SURGICAL OPTIONS INCLUDE THE FOLLOWING
- During early-stage 1A- a procedure called ‘conization’- LEEP in which a cone-shaped portion of the cervix is removed and a thin wire heated by electricity is used to remove the tissue. A total hysterectomy could also be performed. This involves removing both the uterus and the cervix
- During later stages of 1A OR 1B- A procedure called radical trachelectomy is performed to preserve the uterus (in women of child-bearing age or women who would like to conceive in the later stages). In this procedure, the surgeon removes the cervix and the upper part of the vagina and a stitch is placed on the lower part of the uterus to act as an artificial internal opening of the cervix. Another option includes performing a radical hysterectomy where the cervix, the tissue around the cervix, the uterus, and part of the vagina.

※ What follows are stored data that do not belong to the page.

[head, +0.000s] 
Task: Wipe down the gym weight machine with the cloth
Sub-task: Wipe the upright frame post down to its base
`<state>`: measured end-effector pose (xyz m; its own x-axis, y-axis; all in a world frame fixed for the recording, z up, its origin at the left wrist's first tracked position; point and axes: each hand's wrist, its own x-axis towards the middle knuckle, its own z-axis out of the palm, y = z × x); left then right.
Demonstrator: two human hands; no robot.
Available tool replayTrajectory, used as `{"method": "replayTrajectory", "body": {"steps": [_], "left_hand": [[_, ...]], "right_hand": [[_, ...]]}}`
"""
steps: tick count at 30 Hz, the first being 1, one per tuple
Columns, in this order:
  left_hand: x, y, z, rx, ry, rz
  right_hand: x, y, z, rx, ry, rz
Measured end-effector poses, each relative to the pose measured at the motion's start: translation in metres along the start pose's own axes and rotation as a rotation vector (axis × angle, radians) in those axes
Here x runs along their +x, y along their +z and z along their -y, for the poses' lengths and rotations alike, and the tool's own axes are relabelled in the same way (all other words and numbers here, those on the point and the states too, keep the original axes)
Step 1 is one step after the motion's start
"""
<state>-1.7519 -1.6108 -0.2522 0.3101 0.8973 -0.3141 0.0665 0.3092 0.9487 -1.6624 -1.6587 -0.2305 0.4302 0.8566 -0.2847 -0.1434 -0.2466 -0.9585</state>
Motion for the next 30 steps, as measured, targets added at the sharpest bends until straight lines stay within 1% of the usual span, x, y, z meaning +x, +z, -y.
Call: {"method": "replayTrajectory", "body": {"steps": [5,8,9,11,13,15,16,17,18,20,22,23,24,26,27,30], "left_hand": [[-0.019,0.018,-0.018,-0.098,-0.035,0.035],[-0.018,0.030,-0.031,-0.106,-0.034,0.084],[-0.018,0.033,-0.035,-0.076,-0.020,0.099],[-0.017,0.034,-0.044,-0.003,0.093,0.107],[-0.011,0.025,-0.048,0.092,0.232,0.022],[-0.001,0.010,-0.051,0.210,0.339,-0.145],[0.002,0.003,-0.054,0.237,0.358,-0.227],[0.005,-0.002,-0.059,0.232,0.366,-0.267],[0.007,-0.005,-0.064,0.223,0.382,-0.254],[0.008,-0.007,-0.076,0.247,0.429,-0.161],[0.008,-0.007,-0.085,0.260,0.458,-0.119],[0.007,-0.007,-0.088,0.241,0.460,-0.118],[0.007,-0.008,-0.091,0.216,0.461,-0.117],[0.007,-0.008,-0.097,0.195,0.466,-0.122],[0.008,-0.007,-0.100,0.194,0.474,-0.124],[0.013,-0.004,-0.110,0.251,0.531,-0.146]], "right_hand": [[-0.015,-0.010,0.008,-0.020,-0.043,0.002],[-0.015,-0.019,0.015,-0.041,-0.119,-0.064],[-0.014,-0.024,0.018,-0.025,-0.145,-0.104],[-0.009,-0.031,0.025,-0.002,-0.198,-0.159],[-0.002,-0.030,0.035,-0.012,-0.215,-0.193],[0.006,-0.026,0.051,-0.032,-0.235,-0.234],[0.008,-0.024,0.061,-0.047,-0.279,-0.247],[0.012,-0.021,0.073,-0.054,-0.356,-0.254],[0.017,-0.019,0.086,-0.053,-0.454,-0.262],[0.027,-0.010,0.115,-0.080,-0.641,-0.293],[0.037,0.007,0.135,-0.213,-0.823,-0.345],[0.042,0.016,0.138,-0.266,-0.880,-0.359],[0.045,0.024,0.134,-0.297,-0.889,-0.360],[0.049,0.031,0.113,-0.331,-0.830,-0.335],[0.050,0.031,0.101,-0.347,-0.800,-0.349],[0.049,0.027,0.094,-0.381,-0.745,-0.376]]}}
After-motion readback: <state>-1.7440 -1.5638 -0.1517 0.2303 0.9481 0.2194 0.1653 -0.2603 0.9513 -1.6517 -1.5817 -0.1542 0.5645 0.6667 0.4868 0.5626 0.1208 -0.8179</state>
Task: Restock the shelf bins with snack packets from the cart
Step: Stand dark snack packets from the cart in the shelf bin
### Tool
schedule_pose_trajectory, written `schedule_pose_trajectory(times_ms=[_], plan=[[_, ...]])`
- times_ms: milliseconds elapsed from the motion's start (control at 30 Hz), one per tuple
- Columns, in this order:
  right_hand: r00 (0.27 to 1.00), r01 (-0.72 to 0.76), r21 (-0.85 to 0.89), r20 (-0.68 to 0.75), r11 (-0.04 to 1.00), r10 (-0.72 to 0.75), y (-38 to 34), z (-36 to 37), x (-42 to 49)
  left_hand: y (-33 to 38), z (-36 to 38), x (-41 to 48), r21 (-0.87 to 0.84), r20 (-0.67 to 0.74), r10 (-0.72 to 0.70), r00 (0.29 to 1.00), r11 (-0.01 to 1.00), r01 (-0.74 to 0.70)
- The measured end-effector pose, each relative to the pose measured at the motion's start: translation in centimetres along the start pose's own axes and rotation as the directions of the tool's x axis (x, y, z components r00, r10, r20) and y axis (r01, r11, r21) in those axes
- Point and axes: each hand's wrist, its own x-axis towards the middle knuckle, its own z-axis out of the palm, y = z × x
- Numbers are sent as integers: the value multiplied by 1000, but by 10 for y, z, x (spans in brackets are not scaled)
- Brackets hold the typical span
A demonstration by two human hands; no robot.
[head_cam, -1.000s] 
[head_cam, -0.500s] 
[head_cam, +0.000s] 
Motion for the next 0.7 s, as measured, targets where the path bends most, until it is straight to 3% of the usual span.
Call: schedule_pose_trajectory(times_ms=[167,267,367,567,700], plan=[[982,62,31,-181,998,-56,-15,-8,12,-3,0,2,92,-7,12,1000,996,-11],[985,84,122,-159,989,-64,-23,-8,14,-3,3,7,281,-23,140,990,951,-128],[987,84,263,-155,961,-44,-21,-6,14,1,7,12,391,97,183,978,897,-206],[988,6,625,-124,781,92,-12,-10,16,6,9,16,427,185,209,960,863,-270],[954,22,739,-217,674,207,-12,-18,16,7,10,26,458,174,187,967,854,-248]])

- It is also important to understand that during a total or a radical hysterectomy the surgeon may also remove the other tissues like the fallopian tube, ovaries, or lymph nodes as necessary.
- The pre-malignant disease can be treated with laser ablation or diathermy, whereas in micro-invasive disease a large-loop excision of the transformation zone (LLETZ) or a simple hysterectomy is employed.
- The invasive but localized disease requires radical surgery, while chemotherapy and radiotherapy, including brachytherapy, may be given as primary treatment, especially in patients with adverse prognostic features such as bulky or locally advanced disease, or lymph nodes, or parametrium invasion. In metastatic disease, cisplatin-based drugtherapy may be beneficial in improving symptoms but does not improve survival significantly.
- In advanced cases, palliative chemotherapy and treatment are some options.
RECURRENCE OF THE CANCER:
In case of recurrence of the cancer, the surgical option followed is,
Many organs and tissues are removed in a hysterectomy. Some of the organs include the pelvic lymph nodes, bladder, vagina, rectum, and colon depending on where cancer has spread.
Even though a lot of options are available for the treatment of cervical and breast cancer, they do come to their fair share of pros and cons. Hence, it’s better to know your body thoroughly and get regular screenings done (if you are under the risk categories like, prone to cervical or breast cancer due to various reasons, family history of cervical or breast cancers, noticing changes in the body or the signs and symptoms that are associated with these cancers, etc.)
It is always better to have an awareness and learn to do a self-examination. Prevention is better than cure. Because the body is never going to be the same after an episode of a disease or a condition.